The Solstice dawned cold and wet with a constant drizzle of rain! Everyone turned up though and we processed to the top of the hill, where, had there been no clouds, we should have glimpsed the sun coming up over the horizon. Donna Copnal had brought her Bullroarer*, a small boomerang shaped wooden instrument on a long string, which, at the moment of sunrise she whirled around her head, making a low whirring sound, rising and falling in pitch. It was very atmospheric. When she stopped, we all stood in the total silence that followed. Then, from the bottom of the wood, came a wind, gathering in intensity, sweeping through the trees above us – like a response. It was utterly magical, lasting several minutes, then silence. We stood transfixed for some time.

Looking up into the trees, the words of a song came to me “Whistle down the wind, Breezes rushing everywhere, Whistle down the wind, Sylphs are dancing thro’ the air…”

We walked in silence to the circle and paused to connect with the Guardian before entering. Then we stationed ourselves in twos and threes at the Cardinal Points of the circle, which are marked by John Rogers with four English Red Oaks. After a pause, we sang “Darkness into Light” by Kate Hesketh Moore (recorded by Anam Cora on YouTube) and gradually we walked towards the centre. Lighting the fire was a challenge, even though we had covered it with a tarpaulin!
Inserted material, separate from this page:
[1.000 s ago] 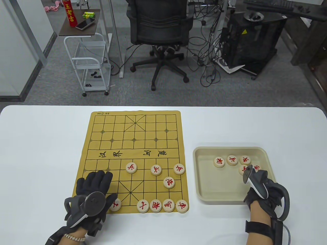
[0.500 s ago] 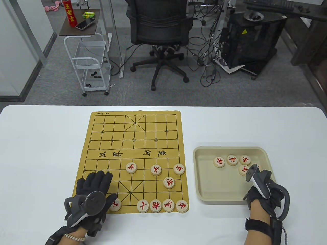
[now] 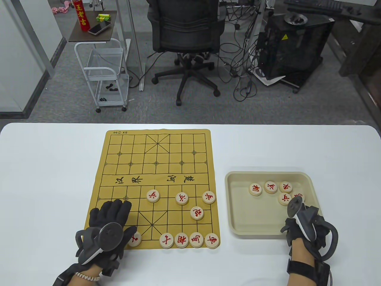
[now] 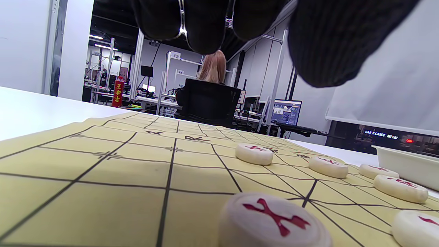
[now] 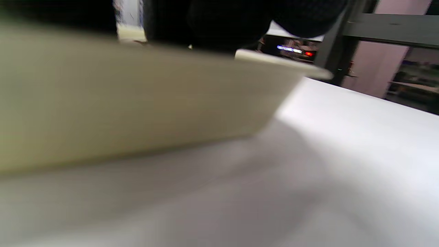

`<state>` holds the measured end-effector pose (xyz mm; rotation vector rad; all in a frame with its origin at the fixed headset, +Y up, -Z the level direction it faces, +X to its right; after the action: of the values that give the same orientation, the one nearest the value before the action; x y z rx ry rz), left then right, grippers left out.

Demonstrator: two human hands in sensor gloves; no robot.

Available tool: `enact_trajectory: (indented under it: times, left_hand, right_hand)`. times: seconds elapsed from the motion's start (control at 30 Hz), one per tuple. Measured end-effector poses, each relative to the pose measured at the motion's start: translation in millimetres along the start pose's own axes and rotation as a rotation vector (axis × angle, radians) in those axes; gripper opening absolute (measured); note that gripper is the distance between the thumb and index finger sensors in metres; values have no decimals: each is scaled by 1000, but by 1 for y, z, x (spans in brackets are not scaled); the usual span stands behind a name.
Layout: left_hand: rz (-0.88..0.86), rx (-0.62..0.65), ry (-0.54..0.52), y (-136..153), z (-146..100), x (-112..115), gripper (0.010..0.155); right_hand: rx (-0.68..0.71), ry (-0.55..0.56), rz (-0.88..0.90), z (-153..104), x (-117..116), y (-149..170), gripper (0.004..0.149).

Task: Set up Chinese chess pieces

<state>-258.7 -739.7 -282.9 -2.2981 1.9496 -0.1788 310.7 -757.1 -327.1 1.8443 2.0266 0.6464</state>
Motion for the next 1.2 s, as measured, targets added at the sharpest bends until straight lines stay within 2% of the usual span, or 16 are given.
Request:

Eventually we prevailed though, and were soon warming ourselves, singing and eating baked potatoes which we heated in the fire.
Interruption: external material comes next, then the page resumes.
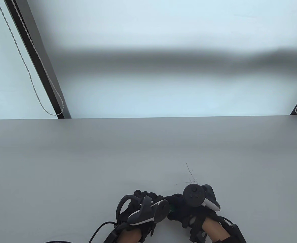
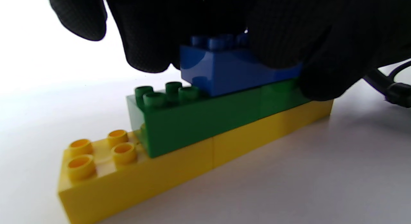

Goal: Stack lego bricks

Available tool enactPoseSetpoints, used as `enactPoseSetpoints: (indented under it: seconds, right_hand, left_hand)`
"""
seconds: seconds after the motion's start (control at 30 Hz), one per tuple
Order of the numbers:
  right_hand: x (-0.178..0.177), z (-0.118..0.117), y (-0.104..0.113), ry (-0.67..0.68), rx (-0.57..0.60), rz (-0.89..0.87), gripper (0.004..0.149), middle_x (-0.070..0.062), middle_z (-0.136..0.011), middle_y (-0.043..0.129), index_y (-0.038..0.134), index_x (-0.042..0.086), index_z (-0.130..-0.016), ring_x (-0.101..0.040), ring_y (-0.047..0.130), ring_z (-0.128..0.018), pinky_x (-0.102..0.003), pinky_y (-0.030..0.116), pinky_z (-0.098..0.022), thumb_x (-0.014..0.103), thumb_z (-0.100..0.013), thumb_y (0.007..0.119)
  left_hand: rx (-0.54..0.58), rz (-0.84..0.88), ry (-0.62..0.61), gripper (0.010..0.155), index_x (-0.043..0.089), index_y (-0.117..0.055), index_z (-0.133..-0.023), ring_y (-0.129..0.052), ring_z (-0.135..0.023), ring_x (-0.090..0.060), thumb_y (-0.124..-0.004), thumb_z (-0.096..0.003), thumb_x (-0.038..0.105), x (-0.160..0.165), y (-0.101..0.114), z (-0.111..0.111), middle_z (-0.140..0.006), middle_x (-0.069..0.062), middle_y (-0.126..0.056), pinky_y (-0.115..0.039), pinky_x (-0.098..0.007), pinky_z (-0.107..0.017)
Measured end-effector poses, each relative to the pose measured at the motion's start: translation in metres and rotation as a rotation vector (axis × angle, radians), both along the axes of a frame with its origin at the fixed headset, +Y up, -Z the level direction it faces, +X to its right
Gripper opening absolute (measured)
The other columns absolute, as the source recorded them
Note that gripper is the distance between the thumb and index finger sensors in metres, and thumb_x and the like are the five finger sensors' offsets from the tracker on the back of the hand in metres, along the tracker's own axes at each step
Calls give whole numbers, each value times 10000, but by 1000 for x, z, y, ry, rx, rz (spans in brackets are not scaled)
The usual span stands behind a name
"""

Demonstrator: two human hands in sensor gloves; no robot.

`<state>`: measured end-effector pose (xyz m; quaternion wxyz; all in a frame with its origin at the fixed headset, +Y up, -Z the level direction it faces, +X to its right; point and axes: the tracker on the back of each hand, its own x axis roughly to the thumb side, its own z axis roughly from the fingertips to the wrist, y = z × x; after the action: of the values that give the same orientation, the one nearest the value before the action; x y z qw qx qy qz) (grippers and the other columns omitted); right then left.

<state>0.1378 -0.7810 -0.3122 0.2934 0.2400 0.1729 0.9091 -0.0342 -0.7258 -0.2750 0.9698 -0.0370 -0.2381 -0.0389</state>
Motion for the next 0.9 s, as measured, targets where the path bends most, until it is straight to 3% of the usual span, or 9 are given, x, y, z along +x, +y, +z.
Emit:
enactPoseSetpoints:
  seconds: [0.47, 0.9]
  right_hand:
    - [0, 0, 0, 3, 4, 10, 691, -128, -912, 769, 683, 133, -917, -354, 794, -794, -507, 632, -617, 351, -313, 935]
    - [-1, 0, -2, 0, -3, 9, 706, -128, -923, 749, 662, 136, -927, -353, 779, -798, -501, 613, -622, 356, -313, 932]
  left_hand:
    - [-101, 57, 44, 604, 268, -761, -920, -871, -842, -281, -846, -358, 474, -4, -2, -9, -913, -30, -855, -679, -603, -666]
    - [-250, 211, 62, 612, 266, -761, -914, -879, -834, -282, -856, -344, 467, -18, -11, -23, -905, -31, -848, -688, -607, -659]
When the fire had burnt down a bit, our closing act was to share between us some special ash, which was brought from the aboriginal sacred earth fire ceremony at Uluru in Australia last year, by one of our pilgrims. Everybody had a tiny bit. This we gave to the fire in succession, holding the thought of Mother Earth in our minds. What happened was truly astonishing, because the fire, which had died down, suddenly came to life, and huge flames roared upwards as we each in turn made our offering. This was another incredibly special moment. Like a gift, the wind and the fire spoke to us – responding to our thoughts, sounds and actions. What we believed would be a muted down, unexceptional pilgrimage, turned out to be anything but!
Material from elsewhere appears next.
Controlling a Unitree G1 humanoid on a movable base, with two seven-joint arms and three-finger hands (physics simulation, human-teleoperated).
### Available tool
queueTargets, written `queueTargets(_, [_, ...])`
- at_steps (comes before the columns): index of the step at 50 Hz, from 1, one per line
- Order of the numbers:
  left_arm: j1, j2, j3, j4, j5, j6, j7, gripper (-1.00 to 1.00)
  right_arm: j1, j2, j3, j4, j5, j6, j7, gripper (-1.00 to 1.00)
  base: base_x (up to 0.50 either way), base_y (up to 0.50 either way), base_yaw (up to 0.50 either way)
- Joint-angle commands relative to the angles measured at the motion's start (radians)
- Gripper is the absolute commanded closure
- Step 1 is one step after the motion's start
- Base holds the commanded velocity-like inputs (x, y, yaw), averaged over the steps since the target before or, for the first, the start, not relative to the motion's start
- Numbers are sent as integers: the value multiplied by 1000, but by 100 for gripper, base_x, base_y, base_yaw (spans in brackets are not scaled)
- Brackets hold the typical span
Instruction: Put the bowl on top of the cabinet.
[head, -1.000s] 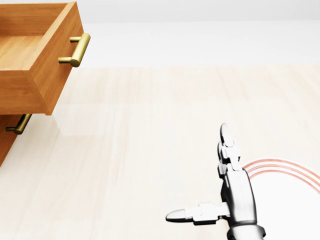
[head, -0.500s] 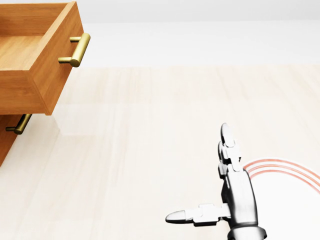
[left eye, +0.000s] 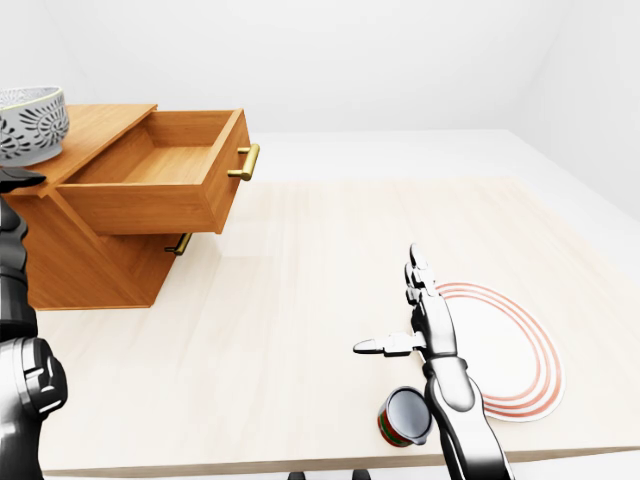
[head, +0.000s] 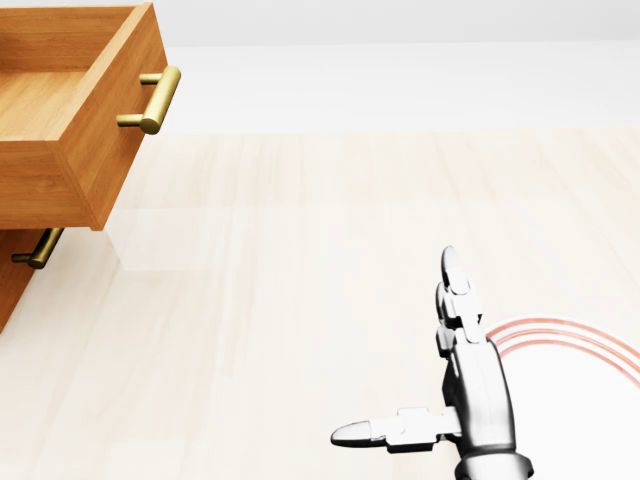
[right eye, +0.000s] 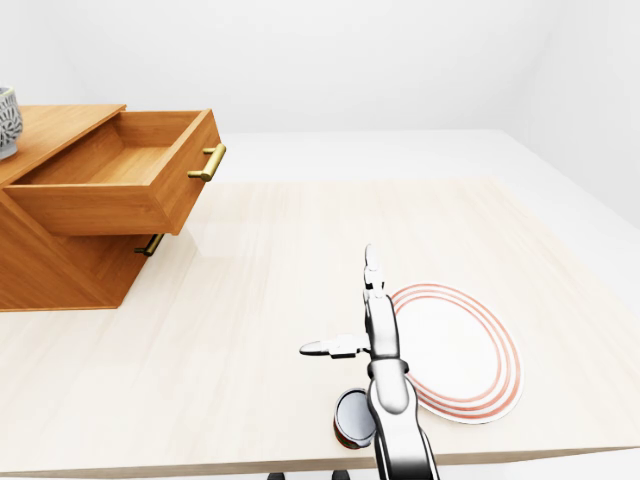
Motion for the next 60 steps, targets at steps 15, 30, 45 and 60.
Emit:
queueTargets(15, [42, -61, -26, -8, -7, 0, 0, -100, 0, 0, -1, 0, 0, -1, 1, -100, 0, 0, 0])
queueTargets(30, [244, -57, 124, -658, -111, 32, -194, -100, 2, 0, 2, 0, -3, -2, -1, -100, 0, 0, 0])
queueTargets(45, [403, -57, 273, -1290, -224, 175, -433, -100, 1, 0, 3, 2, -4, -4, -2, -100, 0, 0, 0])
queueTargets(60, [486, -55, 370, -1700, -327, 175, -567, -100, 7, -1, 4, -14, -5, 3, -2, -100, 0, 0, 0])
*Further Info: Bullroarer-Wikipedia

Wheel of Life in Scorpio

This was to have been on 30th October, but sadly had to be cancelled because of Covid restrictions, which were full on once more. However, Sarah Dawkins and I did a special Atunement in our own homes, sending love and light to the very special area in Essex at Little Maplestead and Stanley Hall. We have gone here each year since 2018 to where there is a lovely Knights Hospitaller church, dedicated to St John the Baptist. It is modelled on the Holy Sepulchre in Jerusalem and one of only five round churches in the country. Sited North East of Temple Church in London, it represents symbolically the corner stone associated in ritual with the Knights Templar Higher Degrees. Nearby Stanley Hall, is a beautiful moated country house, once owned by Baroness Edmee di Pauli, who was a friend of Peter and Sarah Dawkins and invited them to bring groups there in the 1980s. In a lovely ‘completing of the circle’, a cousin of mine is now chatelaine of Stanley Hall and has welcomed us there again, for a walk and tea in their lovely grounds. Hopefully, by October 2021 we shall be able to go again.

   

Sarah and I both did a mandala using the Star map of Gt Britain, marking Scorpio, as you can see. We didn’t collaborate on this, it just happened!